If a line of the records holds the word "cable", copy it out.

Stored data entries
····················

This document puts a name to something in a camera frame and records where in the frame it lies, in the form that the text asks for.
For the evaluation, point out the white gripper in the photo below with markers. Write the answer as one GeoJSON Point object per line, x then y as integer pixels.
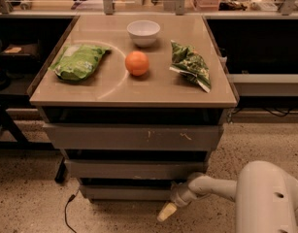
{"type": "Point", "coordinates": [178, 194]}

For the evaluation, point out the grey bottom drawer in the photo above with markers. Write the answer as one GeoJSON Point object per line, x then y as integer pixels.
{"type": "Point", "coordinates": [119, 192]}

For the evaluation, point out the grey drawer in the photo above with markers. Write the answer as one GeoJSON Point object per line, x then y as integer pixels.
{"type": "Point", "coordinates": [119, 192]}
{"type": "Point", "coordinates": [134, 170]}
{"type": "Point", "coordinates": [71, 136]}

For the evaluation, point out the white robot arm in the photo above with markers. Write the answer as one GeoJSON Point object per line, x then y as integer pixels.
{"type": "Point", "coordinates": [265, 197]}

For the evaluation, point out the grey middle drawer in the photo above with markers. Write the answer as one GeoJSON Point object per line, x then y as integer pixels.
{"type": "Point", "coordinates": [134, 170]}

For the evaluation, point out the grey drawer cabinet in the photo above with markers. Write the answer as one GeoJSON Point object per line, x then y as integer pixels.
{"type": "Point", "coordinates": [159, 97]}

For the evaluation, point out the grey top drawer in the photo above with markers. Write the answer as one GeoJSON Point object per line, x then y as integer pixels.
{"type": "Point", "coordinates": [71, 136]}

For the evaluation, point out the dark green chip bag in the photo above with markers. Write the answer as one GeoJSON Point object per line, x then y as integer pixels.
{"type": "Point", "coordinates": [188, 62]}

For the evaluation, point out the orange fruit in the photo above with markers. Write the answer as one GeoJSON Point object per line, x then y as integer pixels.
{"type": "Point", "coordinates": [136, 63]}

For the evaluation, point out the light green chip bag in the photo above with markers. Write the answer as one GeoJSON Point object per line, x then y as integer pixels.
{"type": "Point", "coordinates": [77, 62]}

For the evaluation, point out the white bowl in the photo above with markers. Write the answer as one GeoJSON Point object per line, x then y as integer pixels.
{"type": "Point", "coordinates": [143, 33]}

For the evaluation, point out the dark box under shelf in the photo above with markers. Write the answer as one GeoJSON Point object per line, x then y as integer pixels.
{"type": "Point", "coordinates": [21, 52]}

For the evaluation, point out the black table frame left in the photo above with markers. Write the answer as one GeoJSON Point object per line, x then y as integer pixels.
{"type": "Point", "coordinates": [18, 102]}

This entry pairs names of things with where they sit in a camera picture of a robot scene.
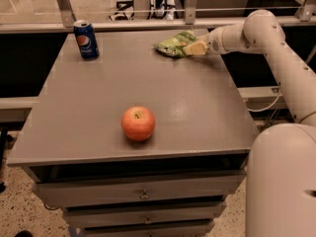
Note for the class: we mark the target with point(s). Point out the blue Pepsi can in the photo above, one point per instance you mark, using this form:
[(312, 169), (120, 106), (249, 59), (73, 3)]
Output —
[(86, 39)]

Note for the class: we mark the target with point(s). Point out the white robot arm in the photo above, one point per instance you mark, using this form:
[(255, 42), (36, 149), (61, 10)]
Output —
[(281, 168)]

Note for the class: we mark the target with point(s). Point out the grey drawer cabinet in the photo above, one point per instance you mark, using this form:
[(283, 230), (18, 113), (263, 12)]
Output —
[(134, 143)]

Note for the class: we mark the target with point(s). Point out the red apple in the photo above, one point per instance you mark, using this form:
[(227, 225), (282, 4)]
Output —
[(138, 123)]

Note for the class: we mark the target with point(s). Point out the green jalapeno chip bag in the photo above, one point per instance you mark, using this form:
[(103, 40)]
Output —
[(174, 46)]

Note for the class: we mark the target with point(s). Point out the metal window railing frame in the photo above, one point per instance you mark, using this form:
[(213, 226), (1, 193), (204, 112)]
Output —
[(58, 16)]

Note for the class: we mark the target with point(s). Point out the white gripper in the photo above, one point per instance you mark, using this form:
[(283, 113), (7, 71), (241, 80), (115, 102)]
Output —
[(213, 43)]

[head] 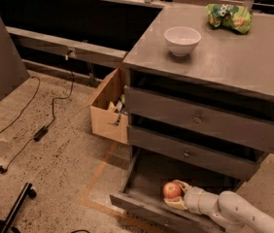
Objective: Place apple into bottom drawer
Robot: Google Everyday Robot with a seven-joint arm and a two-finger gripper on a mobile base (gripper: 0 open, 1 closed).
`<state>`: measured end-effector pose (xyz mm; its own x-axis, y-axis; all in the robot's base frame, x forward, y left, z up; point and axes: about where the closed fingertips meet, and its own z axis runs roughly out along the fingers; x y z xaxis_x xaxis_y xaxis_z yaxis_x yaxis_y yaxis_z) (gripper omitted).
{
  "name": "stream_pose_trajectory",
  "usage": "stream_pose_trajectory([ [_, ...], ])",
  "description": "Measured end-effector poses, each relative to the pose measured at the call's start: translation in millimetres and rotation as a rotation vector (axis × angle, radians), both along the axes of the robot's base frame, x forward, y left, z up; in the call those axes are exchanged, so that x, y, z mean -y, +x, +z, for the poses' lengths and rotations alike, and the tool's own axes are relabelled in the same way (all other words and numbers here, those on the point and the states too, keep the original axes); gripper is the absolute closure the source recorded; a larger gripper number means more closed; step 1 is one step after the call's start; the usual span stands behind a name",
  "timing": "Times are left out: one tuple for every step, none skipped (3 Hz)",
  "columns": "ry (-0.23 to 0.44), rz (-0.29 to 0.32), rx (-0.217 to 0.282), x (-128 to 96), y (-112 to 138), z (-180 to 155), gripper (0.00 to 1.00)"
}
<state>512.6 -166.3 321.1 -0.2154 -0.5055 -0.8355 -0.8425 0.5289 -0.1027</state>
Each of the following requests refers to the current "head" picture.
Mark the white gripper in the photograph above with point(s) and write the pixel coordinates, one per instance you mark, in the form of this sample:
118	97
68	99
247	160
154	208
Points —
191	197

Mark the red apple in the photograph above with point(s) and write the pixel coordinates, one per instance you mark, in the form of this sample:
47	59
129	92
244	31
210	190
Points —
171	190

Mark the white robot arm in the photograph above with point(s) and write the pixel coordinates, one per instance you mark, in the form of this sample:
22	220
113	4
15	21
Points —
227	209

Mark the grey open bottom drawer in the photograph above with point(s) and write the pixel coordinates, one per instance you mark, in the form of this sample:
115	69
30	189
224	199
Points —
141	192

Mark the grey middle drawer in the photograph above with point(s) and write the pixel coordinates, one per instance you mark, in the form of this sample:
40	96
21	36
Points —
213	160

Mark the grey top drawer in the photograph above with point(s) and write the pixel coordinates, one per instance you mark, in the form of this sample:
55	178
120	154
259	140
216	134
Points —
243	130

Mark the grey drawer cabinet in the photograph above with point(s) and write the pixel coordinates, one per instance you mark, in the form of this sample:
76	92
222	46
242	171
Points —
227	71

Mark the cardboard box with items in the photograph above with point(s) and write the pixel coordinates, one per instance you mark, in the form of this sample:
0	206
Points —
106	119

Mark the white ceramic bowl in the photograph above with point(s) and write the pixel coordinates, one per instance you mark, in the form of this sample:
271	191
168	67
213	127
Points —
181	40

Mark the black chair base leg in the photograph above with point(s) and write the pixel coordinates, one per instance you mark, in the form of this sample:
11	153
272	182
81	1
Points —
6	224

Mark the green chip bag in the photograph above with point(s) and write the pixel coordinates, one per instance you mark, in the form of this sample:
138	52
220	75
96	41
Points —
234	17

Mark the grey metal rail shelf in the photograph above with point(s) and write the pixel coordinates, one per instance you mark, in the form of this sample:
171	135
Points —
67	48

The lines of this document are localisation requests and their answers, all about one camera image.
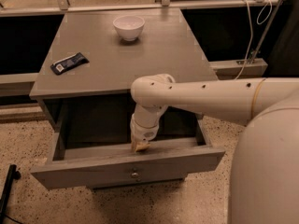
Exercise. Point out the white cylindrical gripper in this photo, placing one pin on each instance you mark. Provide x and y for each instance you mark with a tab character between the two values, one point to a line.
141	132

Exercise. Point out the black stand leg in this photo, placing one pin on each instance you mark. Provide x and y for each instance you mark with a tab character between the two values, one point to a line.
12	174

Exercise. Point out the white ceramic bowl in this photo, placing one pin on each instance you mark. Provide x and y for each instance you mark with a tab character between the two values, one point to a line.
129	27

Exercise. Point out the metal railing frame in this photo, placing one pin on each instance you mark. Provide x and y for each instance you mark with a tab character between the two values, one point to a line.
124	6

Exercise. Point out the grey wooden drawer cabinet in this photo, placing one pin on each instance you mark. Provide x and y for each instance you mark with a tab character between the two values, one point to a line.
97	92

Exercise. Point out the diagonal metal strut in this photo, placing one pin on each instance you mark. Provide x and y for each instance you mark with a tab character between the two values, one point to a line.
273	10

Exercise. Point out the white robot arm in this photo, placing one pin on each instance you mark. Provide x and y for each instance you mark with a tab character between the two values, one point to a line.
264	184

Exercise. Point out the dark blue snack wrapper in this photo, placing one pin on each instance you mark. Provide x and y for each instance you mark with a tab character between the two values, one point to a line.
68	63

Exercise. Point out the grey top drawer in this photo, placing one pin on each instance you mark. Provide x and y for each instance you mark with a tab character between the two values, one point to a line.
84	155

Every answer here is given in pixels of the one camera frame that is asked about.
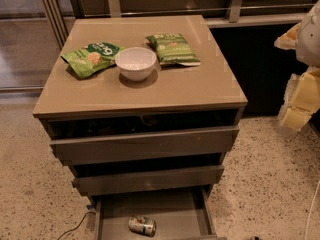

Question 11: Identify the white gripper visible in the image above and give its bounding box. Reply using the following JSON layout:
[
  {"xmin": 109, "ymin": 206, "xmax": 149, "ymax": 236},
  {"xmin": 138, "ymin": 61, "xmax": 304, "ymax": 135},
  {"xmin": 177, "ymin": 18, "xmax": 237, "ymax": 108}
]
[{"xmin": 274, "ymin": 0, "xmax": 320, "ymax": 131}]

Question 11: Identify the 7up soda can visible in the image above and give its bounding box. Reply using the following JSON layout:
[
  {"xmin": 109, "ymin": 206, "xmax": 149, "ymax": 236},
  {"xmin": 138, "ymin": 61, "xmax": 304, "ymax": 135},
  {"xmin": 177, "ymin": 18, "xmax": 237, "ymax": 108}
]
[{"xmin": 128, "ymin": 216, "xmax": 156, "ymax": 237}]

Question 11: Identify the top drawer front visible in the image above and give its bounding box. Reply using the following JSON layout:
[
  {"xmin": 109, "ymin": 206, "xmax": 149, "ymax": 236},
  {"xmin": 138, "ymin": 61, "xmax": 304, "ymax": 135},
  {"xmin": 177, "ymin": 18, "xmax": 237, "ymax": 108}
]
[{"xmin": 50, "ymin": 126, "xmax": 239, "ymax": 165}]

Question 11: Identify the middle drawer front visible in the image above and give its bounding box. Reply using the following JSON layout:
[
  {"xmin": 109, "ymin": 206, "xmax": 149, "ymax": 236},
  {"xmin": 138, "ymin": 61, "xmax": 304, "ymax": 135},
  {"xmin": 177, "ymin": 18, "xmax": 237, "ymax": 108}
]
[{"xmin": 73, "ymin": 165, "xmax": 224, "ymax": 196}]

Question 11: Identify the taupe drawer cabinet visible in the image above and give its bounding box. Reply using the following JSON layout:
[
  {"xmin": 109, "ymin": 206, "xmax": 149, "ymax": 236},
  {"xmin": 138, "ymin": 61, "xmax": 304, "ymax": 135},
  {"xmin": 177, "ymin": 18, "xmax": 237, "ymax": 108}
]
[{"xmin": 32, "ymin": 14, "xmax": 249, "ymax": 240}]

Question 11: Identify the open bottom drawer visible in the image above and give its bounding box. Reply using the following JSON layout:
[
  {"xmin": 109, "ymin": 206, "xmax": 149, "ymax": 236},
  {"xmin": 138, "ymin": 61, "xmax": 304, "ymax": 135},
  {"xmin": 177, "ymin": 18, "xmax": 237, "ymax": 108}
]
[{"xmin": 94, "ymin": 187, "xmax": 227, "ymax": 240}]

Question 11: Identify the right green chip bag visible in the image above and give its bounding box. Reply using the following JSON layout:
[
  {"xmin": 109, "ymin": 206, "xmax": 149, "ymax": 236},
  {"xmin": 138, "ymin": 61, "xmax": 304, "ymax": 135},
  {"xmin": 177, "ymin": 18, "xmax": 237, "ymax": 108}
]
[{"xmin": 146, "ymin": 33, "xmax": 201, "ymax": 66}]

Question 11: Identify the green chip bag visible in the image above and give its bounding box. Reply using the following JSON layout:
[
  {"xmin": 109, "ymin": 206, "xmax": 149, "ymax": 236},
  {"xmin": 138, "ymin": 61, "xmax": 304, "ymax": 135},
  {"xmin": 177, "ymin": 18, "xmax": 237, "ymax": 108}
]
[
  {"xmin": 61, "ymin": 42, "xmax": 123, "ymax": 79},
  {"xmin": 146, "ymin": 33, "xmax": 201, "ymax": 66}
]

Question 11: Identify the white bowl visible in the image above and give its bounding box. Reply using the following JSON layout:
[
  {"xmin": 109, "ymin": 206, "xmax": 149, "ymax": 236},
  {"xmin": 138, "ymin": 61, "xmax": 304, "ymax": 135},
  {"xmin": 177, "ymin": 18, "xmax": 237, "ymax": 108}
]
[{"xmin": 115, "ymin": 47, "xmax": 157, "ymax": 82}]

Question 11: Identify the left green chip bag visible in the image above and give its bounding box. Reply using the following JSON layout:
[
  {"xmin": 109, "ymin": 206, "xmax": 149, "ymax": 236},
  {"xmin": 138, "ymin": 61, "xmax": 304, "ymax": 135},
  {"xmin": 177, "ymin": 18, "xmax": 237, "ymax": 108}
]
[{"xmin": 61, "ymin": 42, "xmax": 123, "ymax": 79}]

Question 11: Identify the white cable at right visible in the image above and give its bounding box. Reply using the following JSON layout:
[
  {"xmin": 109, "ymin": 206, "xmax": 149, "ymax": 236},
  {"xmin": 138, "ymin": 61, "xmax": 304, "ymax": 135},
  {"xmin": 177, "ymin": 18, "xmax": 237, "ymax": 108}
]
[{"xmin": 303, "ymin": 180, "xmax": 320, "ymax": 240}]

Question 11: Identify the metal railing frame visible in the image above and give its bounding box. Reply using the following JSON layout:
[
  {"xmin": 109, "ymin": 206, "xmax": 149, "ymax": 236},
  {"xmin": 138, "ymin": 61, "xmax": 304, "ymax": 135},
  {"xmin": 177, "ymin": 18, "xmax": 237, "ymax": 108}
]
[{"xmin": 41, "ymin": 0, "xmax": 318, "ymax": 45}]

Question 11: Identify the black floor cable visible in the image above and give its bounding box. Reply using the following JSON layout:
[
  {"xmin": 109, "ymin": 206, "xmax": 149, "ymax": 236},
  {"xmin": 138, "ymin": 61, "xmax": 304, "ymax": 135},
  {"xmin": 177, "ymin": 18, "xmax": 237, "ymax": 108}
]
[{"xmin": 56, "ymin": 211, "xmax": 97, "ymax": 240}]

····················

ANSWER SECTION ->
Question 11: Identify the white cable at right visible in the image above and give its bounding box. Reply using the following JSON layout:
Question 11: Identify the black floor cable visible in the image above and give its bounding box. Reply using the following JSON layout:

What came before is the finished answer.